### Exercise details
Exactly one number should make up the answer: how many lines of the listing contain the string "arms".

Segment Open

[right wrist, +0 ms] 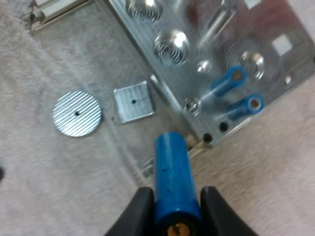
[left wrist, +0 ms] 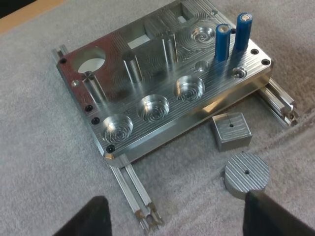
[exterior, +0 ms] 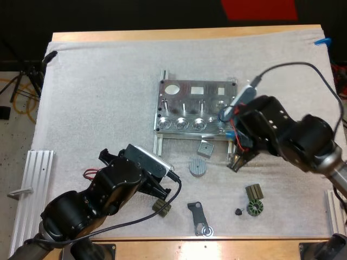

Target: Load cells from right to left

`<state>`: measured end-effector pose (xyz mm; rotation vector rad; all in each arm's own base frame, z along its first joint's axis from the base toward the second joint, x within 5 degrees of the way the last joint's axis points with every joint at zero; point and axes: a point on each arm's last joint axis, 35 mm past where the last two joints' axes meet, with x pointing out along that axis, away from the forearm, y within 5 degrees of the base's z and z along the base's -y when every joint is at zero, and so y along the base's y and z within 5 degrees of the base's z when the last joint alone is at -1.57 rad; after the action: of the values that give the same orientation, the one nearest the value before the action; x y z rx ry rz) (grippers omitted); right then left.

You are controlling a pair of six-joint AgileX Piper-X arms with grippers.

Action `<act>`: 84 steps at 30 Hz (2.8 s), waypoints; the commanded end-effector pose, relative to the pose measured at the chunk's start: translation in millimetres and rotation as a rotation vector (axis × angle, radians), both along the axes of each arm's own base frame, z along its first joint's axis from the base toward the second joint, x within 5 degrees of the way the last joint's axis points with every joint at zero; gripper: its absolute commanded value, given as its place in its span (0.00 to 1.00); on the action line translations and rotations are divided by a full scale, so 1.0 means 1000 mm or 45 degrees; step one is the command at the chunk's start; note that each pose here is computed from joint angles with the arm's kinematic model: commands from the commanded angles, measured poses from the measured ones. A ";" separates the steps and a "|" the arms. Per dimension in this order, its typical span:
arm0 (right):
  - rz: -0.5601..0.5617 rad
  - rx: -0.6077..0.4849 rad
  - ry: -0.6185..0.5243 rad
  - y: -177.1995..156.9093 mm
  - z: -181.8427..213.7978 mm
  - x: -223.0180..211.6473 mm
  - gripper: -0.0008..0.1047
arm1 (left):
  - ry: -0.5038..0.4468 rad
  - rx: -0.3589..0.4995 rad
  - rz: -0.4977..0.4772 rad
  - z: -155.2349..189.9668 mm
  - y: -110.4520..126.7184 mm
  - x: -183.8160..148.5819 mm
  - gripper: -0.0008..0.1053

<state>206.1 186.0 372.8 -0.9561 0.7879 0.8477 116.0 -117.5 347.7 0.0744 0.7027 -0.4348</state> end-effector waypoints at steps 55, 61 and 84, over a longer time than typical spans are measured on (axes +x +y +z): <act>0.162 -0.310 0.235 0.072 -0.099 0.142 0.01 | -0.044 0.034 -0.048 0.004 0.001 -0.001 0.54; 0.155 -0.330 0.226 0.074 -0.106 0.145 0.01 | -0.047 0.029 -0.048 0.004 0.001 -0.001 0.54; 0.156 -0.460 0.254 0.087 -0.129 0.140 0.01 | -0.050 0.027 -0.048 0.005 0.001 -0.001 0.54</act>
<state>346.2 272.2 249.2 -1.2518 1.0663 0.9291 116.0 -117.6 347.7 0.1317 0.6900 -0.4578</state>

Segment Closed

### Written reply
2